Note that the operation was timed for the Fourth of July weekend in the US in the hope it will be completed by July 5 and not draw Biden administration fire.

Finally, for what it’s worth, be assured that if the operation escalates--with Hezbollah in Lebanon and/or PIJ in Gaza joining in--the striking reservists will faithfully report for duty.

Q: Netanyahu’s interview with the Wall Street Journal, at a time when he refuses interviews to the Israeli media, was understood to constitute a choreographed signal of relative moderation to President Biden and the US Congress. So why is Netanyahu planning to visit China, an initiative almost certainly understood in Washington as a red flag?

A: In view of the composition of his government and the nature of its policies, Netanyahu is not invited to Washington or to European or Arab capitals, nor even to Abu Dhabi, which promised him a visit back in 2021 and has continually postponed it. Because he is not invited to the White House, he does not even allow Defense Minister Galant to visit Washington in order to cultivate US-Israel security ties; Galant recently had to meet Secretary of Defense Austin in Brussels.

The China visit--no date has yet been announced--appears to be a message from Netanyahu to Biden that Israel’s leader has alternatives. There is an element of spite here. The visit, we are told by the PM’s intimates, is a ‘signal’ to Washington.

This is dangerous for US-Israel relations.

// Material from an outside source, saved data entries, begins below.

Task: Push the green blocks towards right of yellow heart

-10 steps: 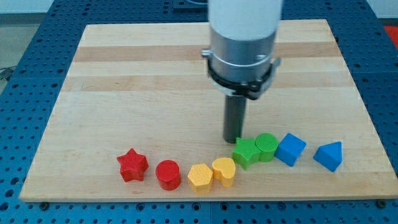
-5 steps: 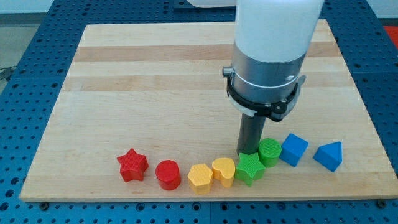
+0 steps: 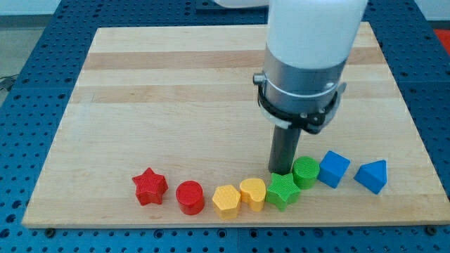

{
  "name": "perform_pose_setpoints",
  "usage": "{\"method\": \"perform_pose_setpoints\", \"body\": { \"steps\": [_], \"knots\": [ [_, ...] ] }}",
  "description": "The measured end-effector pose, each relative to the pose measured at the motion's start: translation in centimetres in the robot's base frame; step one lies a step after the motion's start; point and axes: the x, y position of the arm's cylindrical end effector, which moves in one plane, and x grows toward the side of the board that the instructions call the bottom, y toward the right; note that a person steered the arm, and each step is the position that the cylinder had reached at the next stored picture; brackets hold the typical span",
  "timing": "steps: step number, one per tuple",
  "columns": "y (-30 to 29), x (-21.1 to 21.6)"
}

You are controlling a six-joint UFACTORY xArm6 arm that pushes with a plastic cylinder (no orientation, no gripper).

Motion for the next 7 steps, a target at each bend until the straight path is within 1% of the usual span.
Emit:
{"method": "perform_pose_setpoints", "body": {
  "steps": [1, 2, 3, 7],
  "knots": [
    [1.6, -1.9],
    [2.9, -1.9],
    [3.8, -1.3],
    [4.0, 1.9]
  ]
}}
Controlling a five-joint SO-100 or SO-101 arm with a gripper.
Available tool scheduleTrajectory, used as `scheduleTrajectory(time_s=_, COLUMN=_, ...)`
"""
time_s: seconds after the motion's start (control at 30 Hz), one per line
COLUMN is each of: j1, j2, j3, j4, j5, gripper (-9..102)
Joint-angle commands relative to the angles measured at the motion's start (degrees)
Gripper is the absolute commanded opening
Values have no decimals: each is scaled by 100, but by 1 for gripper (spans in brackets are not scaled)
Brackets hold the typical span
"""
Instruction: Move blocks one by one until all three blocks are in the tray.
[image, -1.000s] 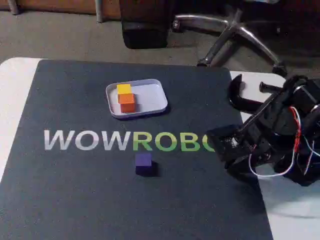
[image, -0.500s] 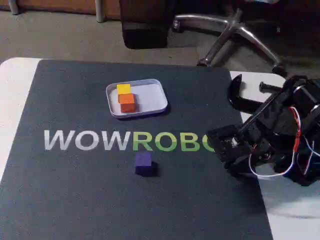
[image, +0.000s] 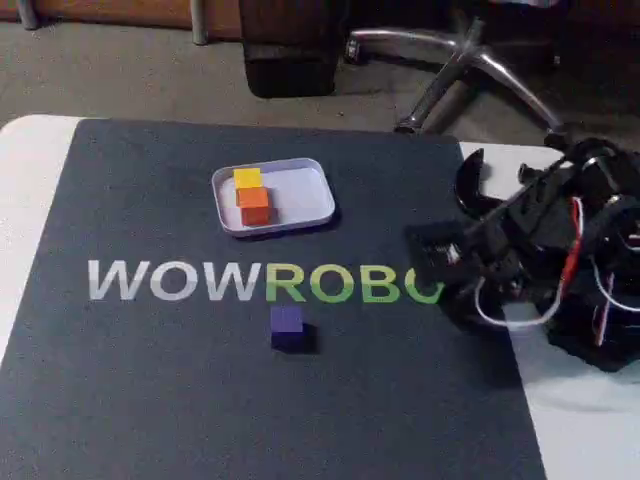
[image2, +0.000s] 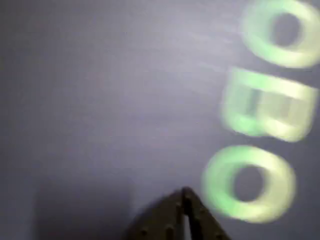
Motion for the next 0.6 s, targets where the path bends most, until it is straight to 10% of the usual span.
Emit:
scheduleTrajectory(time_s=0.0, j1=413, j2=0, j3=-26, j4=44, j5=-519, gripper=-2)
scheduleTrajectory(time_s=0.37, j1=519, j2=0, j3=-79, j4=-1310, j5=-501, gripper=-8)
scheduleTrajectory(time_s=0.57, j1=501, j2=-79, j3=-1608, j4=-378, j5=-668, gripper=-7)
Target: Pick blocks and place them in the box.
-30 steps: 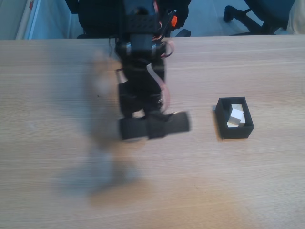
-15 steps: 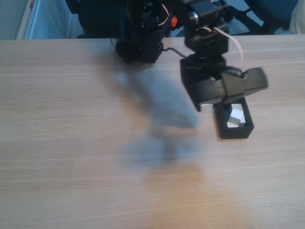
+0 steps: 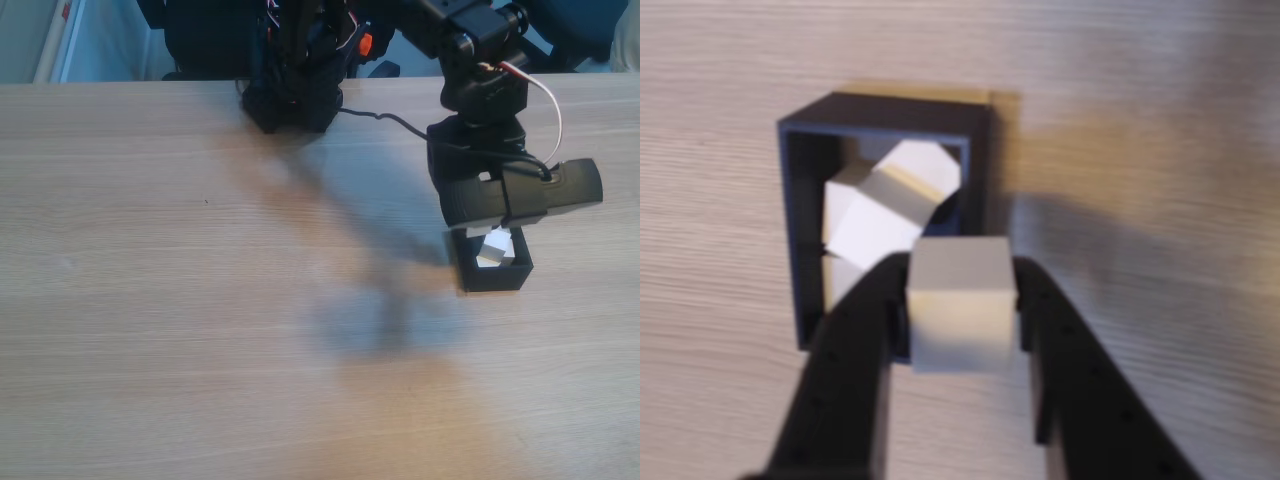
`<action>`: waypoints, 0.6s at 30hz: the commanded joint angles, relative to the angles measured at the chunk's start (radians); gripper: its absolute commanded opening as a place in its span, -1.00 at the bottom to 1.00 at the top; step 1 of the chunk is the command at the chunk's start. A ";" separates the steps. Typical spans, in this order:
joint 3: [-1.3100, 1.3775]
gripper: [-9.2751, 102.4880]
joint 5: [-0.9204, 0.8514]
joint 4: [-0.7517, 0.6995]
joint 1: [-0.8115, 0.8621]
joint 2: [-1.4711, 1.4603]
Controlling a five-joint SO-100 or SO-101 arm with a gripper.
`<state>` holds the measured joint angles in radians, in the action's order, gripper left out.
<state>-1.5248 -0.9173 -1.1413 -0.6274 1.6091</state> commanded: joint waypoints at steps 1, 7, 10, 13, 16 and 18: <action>0.057 -0.80 0.051 -0.031 -0.051 0.021; 0.023 -0.83 0.146 -0.083 -0.150 0.075; 0.017 -0.83 0.155 -0.071 -0.179 0.080; 0.017 -0.82 0.147 -0.055 -0.189 0.075; 0.015 -0.80 0.147 -0.043 -0.187 0.072; 0.014 -0.78 0.153 -0.034 -0.179 0.071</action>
<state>-1.5202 -0.7701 -1.1934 -0.8038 1.6276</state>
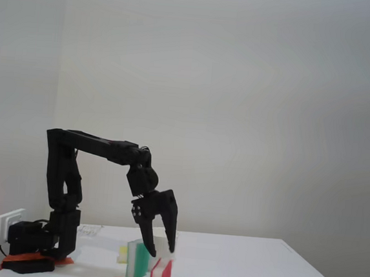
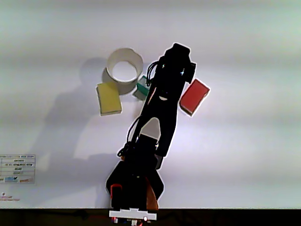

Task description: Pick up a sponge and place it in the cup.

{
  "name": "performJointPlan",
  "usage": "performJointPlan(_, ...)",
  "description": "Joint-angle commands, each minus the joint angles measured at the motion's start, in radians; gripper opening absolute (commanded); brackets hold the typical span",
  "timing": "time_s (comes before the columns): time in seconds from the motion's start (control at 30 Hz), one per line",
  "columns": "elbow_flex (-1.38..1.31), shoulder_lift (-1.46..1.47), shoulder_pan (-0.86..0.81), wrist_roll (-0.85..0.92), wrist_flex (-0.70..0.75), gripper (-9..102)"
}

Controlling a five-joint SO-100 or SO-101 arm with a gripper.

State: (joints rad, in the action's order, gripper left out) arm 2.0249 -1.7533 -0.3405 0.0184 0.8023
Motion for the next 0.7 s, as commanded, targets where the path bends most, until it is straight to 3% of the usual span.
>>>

Netanyahu knows that were he to cancel his ‘judicial reform’ entirely, freeze settlement construction and reign in his most extreme ministers--he would be invited to visit Biden. But he cannot take those steps without losing his coalition. Instead, he ostensibly modifies but does not abandon judicial reform, and goes to visit Chairman Xi. He has ‘other options’. If the Far East has become America’s primary strategic challenge, surely Israel must get involved there too.

China is undoubtedly ‘on a roll’ in the Middle East. It mediated successfully between Iran and Saudi Arabia. It wants to mediate between Israel and the Palestinians. It seems to have a finger in every Middle East pie. For these and additional, even more pressing reasons--East Asian security, cyber, economic tensions--Washington’s anxiety about Chinese diplomatic, security and commercial initiatives is at a record high.

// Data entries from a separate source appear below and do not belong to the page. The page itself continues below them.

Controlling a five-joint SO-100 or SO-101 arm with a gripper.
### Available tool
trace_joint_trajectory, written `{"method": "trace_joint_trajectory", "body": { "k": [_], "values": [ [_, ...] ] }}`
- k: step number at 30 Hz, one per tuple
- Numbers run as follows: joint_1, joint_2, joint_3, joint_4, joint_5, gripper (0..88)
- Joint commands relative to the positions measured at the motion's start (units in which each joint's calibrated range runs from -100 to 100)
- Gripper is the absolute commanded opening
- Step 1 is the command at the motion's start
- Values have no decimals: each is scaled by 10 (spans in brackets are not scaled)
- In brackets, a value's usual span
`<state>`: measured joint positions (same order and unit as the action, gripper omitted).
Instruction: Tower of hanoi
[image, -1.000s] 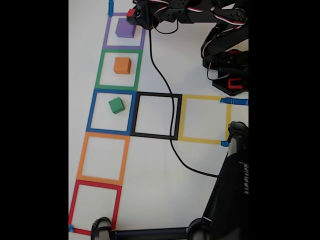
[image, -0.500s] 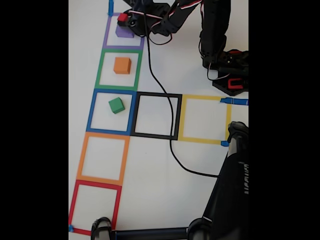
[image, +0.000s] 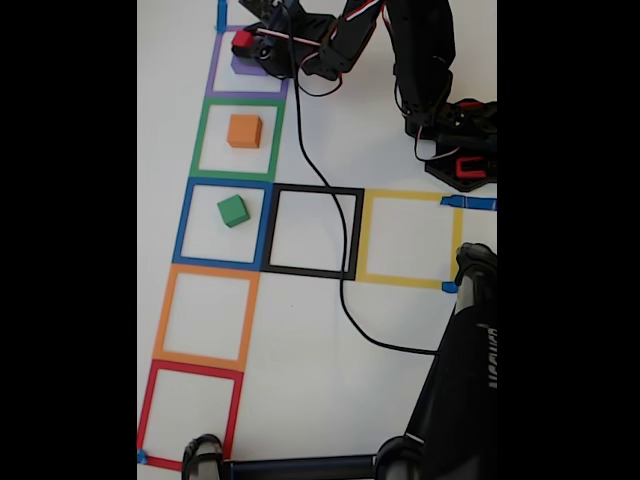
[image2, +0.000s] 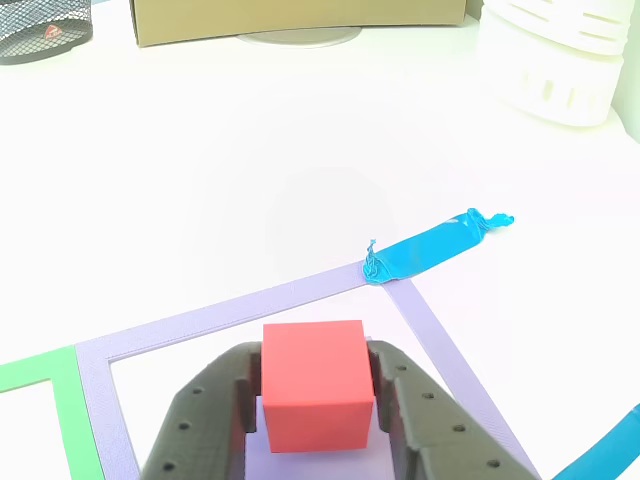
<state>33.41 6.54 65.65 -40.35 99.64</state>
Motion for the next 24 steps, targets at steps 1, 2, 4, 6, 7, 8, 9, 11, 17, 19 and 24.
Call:
{"method": "trace_joint_trajectory", "body": {
  "k": [1,2,4,6,7,8,9,11,17,19,24],
  "values": [
    [17,2,-2,-24,4,19],
    [18,4,-1,-27,4,24],
    [19,7,1,-30,4,28],
    [21,8,4,-31,4,42],
    [21,8,4,-32,4,53],
    [22,8,5,-33,4,69],
    [22,8,7,-35,4,89],
    [22,8,9,-38,4,162],
    [24,14,10,-48,4,238],
    [24,14,10,-50,4,248],
    [19,-37,5,-15,4,244]
  ]
}}
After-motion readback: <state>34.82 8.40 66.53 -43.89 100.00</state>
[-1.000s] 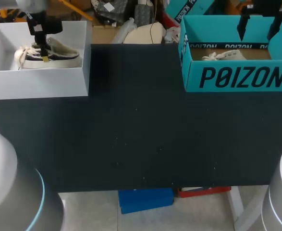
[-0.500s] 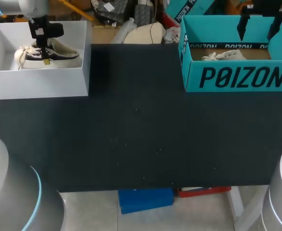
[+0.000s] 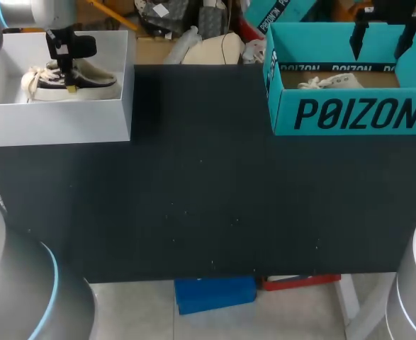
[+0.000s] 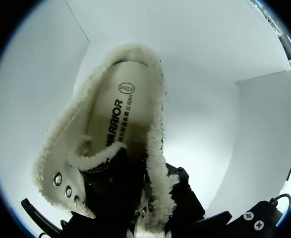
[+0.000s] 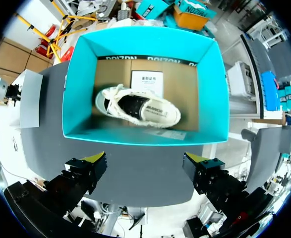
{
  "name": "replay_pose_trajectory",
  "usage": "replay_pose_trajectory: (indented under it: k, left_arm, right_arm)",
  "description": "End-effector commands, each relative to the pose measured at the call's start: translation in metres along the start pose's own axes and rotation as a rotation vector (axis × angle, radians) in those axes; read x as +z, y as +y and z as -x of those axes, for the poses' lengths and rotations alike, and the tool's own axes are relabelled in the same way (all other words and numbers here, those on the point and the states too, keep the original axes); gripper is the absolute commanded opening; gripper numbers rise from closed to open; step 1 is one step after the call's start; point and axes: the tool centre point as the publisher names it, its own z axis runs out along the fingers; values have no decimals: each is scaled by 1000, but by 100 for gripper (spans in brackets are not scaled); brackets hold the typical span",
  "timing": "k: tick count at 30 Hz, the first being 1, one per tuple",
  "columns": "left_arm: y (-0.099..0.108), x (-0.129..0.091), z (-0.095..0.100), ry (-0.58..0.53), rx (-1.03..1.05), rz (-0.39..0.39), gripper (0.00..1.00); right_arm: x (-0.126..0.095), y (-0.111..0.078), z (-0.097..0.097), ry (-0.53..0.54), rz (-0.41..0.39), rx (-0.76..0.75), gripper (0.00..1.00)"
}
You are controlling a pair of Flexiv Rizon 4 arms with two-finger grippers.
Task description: Take the shoe out of the shoebox, open the shoe tongue, remove and reinsert the insole, then place the shoe into the shoebox
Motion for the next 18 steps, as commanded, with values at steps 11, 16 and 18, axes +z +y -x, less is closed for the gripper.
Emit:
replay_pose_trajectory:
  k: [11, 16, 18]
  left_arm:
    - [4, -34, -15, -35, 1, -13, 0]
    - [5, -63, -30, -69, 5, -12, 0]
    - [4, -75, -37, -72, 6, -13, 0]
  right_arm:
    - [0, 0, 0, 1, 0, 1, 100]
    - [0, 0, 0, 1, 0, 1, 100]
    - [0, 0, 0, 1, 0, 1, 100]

American sensitivity to Israel-China relations is hardly new. The US has long warned Israel to beware of Chinese penetration into security-sensitive Israeli infrastructure projects like ports and Israeli academic R&D initiatives. Then too, Netanyahu has a record, at least in American eyes, of meddling in sensitive Middle East-related American diplomatic issues: remember his intervention with the US Congress in 2015 against President Obama’s JCPOA Iran-nuclear deal.

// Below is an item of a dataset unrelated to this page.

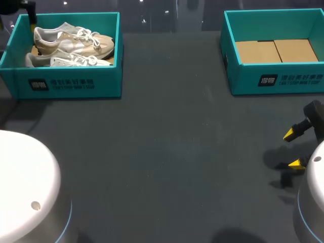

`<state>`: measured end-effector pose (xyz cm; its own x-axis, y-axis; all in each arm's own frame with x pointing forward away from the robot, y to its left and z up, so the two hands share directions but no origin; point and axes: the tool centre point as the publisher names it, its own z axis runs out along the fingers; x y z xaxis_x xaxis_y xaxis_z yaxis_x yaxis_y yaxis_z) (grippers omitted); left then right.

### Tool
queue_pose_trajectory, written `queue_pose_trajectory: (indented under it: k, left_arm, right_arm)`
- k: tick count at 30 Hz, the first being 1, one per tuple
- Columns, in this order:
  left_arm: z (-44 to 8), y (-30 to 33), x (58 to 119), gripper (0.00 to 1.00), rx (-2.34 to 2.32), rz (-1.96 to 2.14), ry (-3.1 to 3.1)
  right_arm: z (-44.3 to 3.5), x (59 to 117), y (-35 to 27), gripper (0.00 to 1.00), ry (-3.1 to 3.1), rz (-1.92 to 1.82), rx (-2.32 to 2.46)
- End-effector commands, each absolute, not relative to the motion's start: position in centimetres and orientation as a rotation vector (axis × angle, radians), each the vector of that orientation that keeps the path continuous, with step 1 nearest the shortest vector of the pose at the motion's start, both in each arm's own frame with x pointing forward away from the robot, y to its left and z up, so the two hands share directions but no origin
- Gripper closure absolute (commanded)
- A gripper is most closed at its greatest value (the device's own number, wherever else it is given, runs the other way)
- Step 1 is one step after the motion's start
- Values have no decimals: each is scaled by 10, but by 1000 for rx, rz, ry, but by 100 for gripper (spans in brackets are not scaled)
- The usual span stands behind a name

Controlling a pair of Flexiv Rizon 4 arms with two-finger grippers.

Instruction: Take the shoe out of the shoebox, open the shoe tongue, remove and reinsert the insole, then place the shoe into the shoebox

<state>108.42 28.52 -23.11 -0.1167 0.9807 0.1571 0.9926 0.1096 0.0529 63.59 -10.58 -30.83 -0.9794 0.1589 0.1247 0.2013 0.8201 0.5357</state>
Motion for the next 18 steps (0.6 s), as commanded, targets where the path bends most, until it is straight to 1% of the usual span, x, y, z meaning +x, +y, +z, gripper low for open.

Netanyahu’s China initiative, with its obvious backdrop of US-Israel tensions and of the prime minister’s credibility deficit in Washington, has all the earmarks of yet another major irritant in Israel-US relations.

Q: Bottom line?

A: Don’t believe Netanyahu; ever. Look for the current confrontation--between his government and the majority of Israelis who reject his unilateral judicial reform program--to escalate, with a possible slide into violence.

Let’s hope for everyone’s sake that the Jenin operation does not escalate. Yet, either because Netanyahu has lost control or is pretending to be a nice guy who has control problems while his agenda is carried out by others, look for escalation in the West Bank even without Jenin. The Smotrich-Ben Gvir team is tightening Israel’s annexation-motivated settler grip there. Palestinians will retaliate; Arabs everywhere will protest.

US-Israel relations will suffer. So will Israel-Arab relations.